Catch(es) of the night – The receivers and tight ends have been the talk of the town this summer in Foxborough. Though top pick N’Keal Harry may not see much if any action after limping off the practice field, there will still be plenty of focus on what plenty of different guys do with their chances to catch the ball in Detroit. If Matt LaCosse plays, he should look like a veteran among youngsters trying to prove they belong. If he doesn’t, it’s not ideal. At receiver, guys like rookie Jakobi Meyers and second-year player Braxton Berrios get the chance to bring their practice field work – successes and failures – to the more competitive environment. Roles and roster spots are up for grabs with every throw, even if the passes aren’t coming from Brady.

Boom goes the punt – A year ago Ryan Allen had camp competition, but rookie Corey Bojorquez never really got the chance to show his stuff in game action. This time around it’s more likely that strong-legged draft pick Jake Bailey gets a fair shot at winning the punting job. Bailey’s ability to bomb high, long punts is unquestionable. But he must find more consistency, especially in live action against a return unit. There will likely be some nerves for all involved, including the young punter, but tonight is a good first chance for him to prove he’s a legitimate candidate to take Allen’s job.

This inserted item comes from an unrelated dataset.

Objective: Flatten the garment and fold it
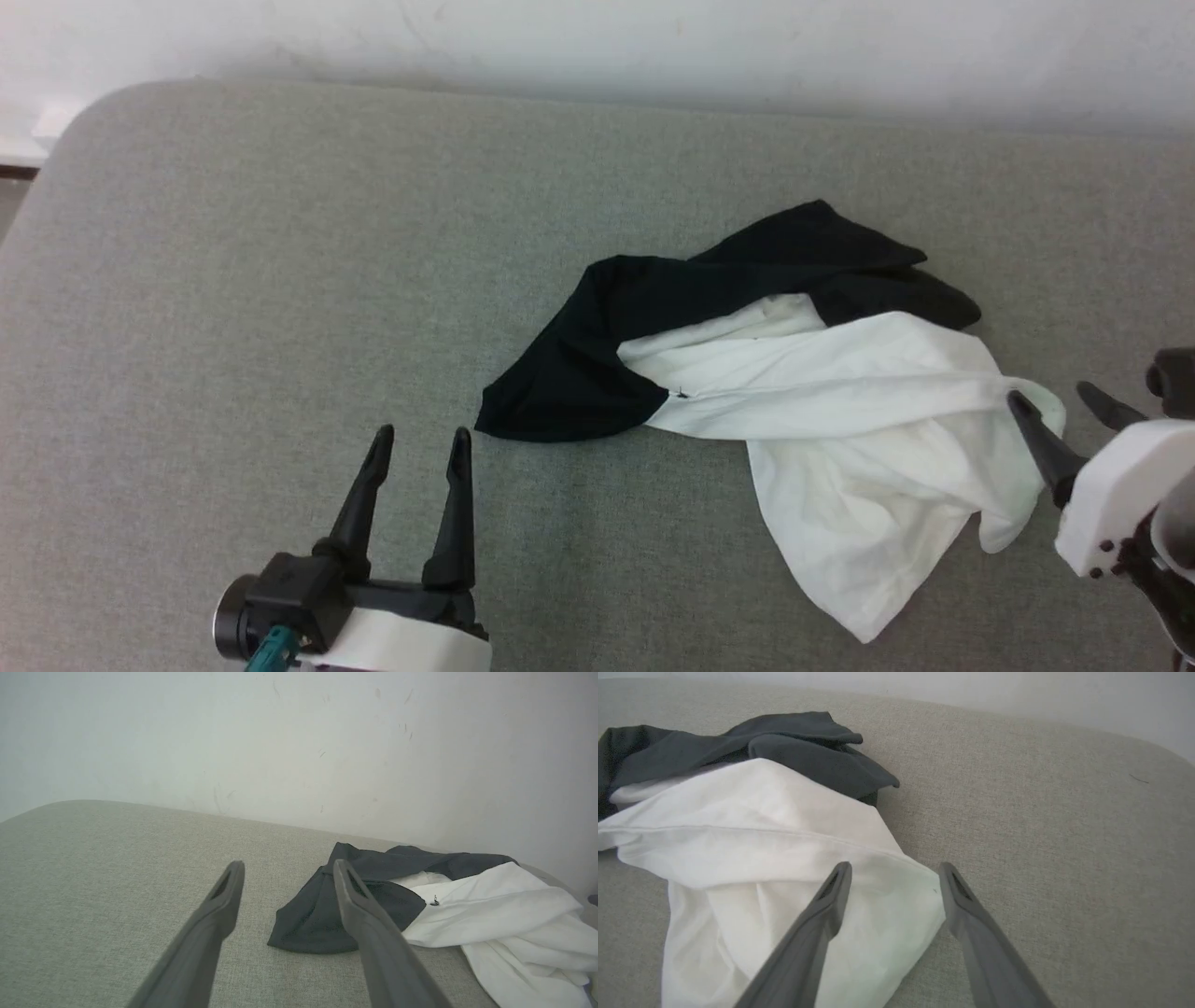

In the running – While the focus has been on the passing game, New England’s running game hasn’t looked all that good in practice action, either. Though the first line and top runners may not spend much time on the field, the preseason is always a good time for young running backs to show their stuff. Damien Harris, Nick Brossette and the reserve linemen would be well served to find some production on the ground.

Return to form? – The returner jobs on both punts and kicks appear to be wide open competitions at this point. The hectic nature of preseason games in the kicking area – scheme, personnel and execution are tough to pull together on the fly in the chaotic third phase – does allow for returners to use their natural athletic abilities to make plays. Berrios, Meyers and others could open some eyes with productive work on returns that could earn them not only a shot at the return roles during the regular season but also bolster their bids to make the roster.

Where do they slot? – On of the more interesting battles for roles and roster spots will come at cornerback, maybe the deepest position on the Patriots camp roster. While Jonathan Jones brings veteran experience to the competition, young second-round picks Duke Dawson and Joejuan Williams have the most to prove. They bring two very different skill sets to the competition but neither has done much to really bolster the idea that they are ready to be top four or five cornerbacks on a very good defense at this point in their careers. The coverage and competition in the slot deserves a little extra focus when the Lions are passing.

On edge – One area of competition that doesn’t get as much attention is the edge of the defense. Trey Flowers is now on the Lions. Deatrich Wise isn’t fully healthy. Derek Rivers is in a make-or-break summer. Chase Winovich is showing flashes early on in practice, while veteran Shilique Calhoun has also opened some eyes of late. The unsettled nature of the first preseason game, especially in the passing game, opens up chances for edge players and pass rushers to stand out. Doing so could have an early effect on how the back end of the defensive end/outside linebacker battles play out over the next month. Right now there appears to be more competitive bodies than jobs on the edge of the New England defense.